_About this exercise_: Look below for the line holding "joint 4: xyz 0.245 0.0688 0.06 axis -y" and the line holding "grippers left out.". Transcribe exactly those lines and all lines between them, nothing more.

_Collected data_:
------------------------------

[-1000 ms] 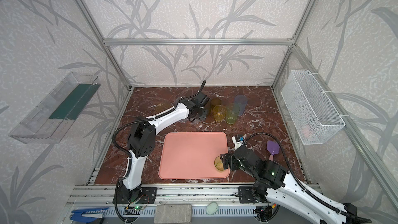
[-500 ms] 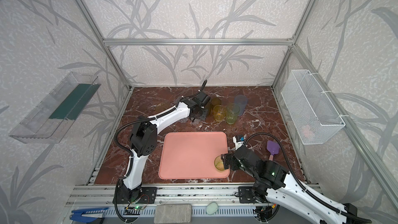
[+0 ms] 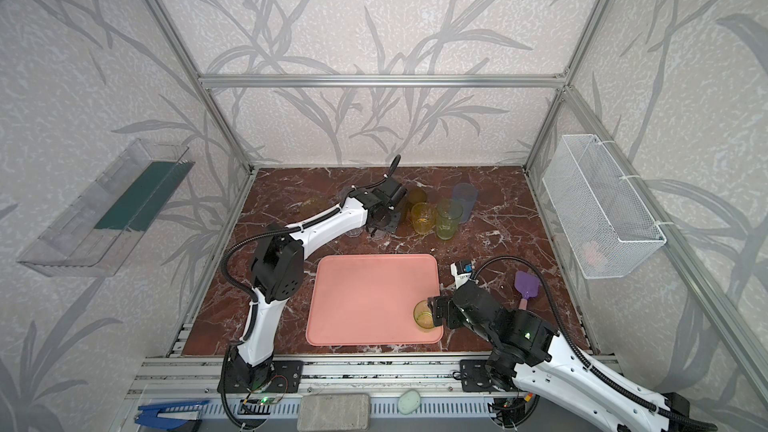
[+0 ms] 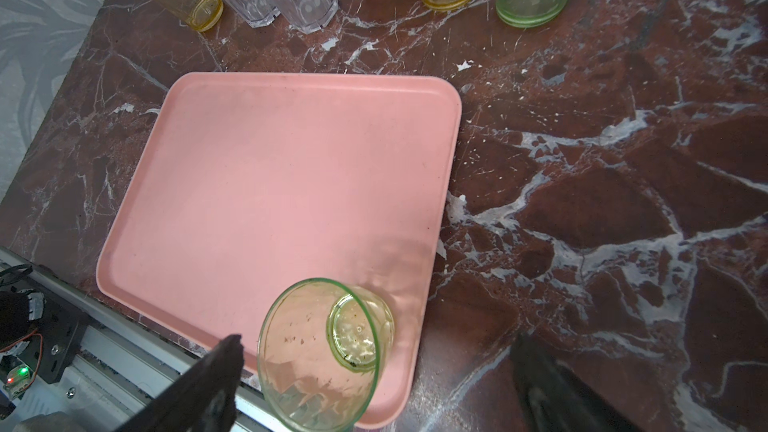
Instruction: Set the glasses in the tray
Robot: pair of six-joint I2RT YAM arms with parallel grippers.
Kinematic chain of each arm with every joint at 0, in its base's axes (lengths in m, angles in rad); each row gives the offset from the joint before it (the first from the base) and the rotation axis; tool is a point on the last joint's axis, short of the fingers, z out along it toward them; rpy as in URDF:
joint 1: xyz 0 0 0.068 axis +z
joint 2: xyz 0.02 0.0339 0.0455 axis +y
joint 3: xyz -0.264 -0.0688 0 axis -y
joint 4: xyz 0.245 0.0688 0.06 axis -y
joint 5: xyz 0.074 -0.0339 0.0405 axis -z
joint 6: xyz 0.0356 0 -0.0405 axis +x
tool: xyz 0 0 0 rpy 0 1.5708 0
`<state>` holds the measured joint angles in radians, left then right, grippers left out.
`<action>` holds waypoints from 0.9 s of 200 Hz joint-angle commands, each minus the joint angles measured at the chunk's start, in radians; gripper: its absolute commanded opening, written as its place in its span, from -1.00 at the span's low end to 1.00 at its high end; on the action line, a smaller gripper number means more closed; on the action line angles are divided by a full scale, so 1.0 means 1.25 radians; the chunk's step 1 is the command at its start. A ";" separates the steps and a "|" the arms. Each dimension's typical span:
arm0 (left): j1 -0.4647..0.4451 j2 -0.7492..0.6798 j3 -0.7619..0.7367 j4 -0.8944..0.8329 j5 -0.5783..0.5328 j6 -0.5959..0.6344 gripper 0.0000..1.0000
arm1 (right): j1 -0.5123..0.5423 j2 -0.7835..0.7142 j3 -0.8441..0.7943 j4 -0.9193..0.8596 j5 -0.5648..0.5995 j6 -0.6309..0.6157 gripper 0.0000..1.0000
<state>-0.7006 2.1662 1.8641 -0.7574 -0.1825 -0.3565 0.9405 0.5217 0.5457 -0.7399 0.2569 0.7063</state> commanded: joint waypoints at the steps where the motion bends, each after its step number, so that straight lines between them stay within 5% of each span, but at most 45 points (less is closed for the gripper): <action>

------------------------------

_Answer to the problem_:
joint 4: xyz 0.245 0.0688 0.06 axis -y
joint 5: xyz 0.074 -0.0339 0.0405 axis -z
joint 6: xyz 0.0356 0 -0.0405 axis +x
tool: xyz 0 0 0 rpy 0 1.5708 0
`<state>` holds the measured joint angles in radians, left then right, grippers left out.

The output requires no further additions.